In the FCS, Enema U would spend less, lose less, and face fewer teams that treat us like tackling dummies wearing maroon.
So Why Don’t We Do It? There are several “minor” reasons, such as image and prestige. Universities hate moving down in division because it feels like giving up. Among university presidents, regents, and donors—none of them want to answer the question, “Why aren’t you big-time anymore?”
Never mind that we never really were big-time. Prestige is powerful—especially administrative prestige. And no university president was ever hired away by a larger university for taking a school down a division. Since most upper-level administrative jobs are filled following a costly national search, the only reason that most of our recent upper management hires came to the Harvard on the Rio Grande was to polish their resumes and continue moving upward, no administration is likely to admit reality.
But the REAL REASON Enema U will never drop a division is that we can’t afford it. Even a bad FBS team gets:
- Payouts from being clobbered by SEC schools (blood games)
- TV revenue from Conference USA
- A trickle of College Football Playoff money
- Attention and scheduling opportunities that FCS schools never see
It’s an odd business model, but for a university, LOSING in FBS pays better than winning in FCS. Once again, I don’t have the space here to show my financial modeling, but by my calculations, while our operating costs would drop dramatically, if Enema U dropped to FCS, the school would lose roughly $4 to $5.5 million per year by dropping to FCS.
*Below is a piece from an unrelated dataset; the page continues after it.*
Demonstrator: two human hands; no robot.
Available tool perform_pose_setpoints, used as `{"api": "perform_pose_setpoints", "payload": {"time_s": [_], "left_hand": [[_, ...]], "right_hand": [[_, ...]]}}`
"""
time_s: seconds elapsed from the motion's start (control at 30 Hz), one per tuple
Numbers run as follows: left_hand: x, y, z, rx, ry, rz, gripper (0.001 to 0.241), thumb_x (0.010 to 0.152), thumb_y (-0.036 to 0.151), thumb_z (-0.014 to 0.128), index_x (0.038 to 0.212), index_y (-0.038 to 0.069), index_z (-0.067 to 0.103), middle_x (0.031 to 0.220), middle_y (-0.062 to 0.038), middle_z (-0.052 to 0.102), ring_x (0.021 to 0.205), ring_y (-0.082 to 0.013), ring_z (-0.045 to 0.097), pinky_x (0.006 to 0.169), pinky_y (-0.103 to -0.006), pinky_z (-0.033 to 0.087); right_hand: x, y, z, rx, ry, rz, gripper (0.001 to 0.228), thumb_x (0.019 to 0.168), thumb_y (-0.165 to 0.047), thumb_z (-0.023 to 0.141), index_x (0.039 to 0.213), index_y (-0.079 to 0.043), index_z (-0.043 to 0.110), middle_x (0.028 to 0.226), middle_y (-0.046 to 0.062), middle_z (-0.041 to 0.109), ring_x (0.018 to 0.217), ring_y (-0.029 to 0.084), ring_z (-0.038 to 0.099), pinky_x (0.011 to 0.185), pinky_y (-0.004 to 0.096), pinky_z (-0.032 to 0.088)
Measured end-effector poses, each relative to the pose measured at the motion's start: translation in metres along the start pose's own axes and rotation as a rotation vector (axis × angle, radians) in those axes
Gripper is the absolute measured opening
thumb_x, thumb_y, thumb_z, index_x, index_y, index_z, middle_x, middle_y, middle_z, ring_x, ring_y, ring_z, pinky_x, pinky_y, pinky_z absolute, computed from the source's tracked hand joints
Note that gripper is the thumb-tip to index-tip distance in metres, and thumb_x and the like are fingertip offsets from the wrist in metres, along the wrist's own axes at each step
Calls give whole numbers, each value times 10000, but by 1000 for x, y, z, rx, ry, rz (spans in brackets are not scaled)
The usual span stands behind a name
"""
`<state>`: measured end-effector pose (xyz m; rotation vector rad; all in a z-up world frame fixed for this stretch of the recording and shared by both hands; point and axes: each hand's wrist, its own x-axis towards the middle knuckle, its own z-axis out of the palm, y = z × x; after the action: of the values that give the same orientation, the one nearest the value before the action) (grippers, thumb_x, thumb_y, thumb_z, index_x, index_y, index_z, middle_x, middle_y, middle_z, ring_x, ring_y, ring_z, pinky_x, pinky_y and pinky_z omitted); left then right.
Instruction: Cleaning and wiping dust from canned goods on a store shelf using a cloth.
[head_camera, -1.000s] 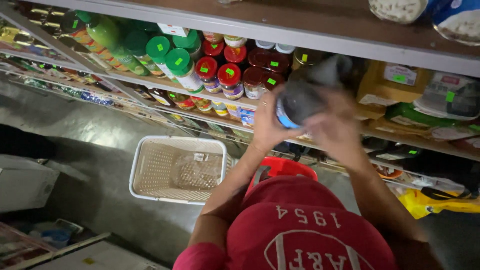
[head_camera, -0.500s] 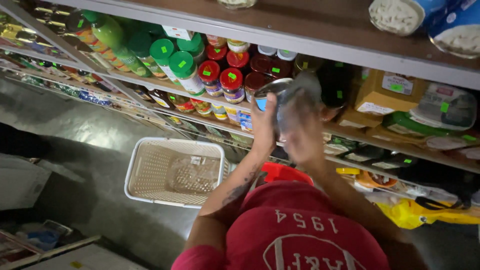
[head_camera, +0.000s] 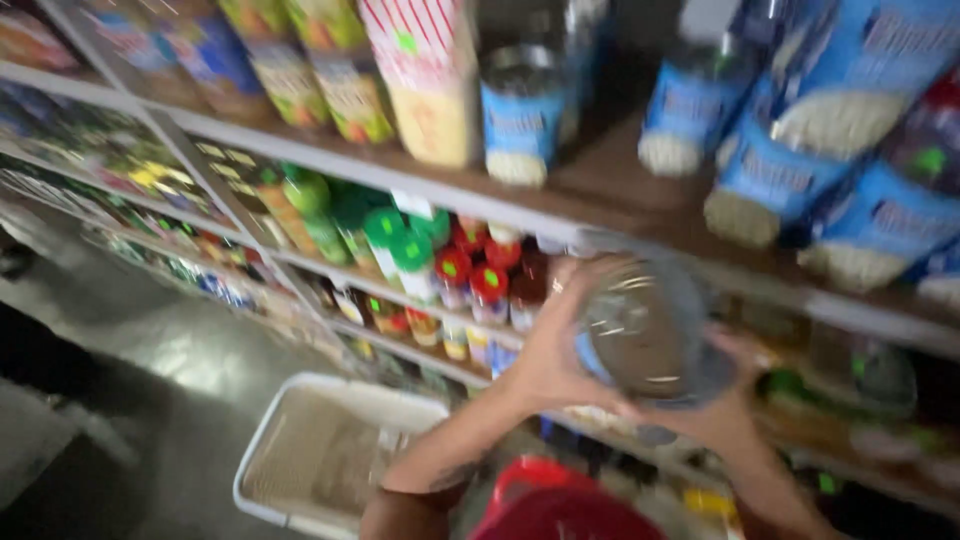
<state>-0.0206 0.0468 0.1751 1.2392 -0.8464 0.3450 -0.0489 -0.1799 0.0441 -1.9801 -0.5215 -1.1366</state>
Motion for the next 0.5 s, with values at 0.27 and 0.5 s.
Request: {"api": "perform_pose_setpoints", "payload": {"time_s": [0.27,0.5], "left_hand": [[172,80,-3,671,-32,68,1137,666,771,595,1521,66,340,1453,-200,613,1237,-373,688,999,-491,597],[265,6,-49,225,202,-128,1009,715,693,794,1483,90,542,1347,-306,624,1285,-503,582,1047,-570,494]], "right_hand": [[268,-67,23,10,269,-165,836,747,36,793,1425,-68,315,1441,240,363,1332,379,461,1126,468,394],[365,-20,72,105,-23,22,977,743,-74,842,1520,-218,268,1434,284,551,1290,549,537,1072,604,426]]}}
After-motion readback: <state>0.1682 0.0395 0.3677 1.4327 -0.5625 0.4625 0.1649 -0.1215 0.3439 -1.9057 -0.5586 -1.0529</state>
The president of the NCAA gets paid over $3 million a year and runs an organization of 600 employees where the average pay is over $150,000 a year. I guarantee you that chief among their concerns is setting up a system where small schools can’t afford to economize.
Even if Enema U went 8–3 and made the playoffs. Even if the fans were happier. Even if players were safer. Even if the games were more fun.
Financially, it’s not remotely close. FBS is a money classification, not a competitive sport classification.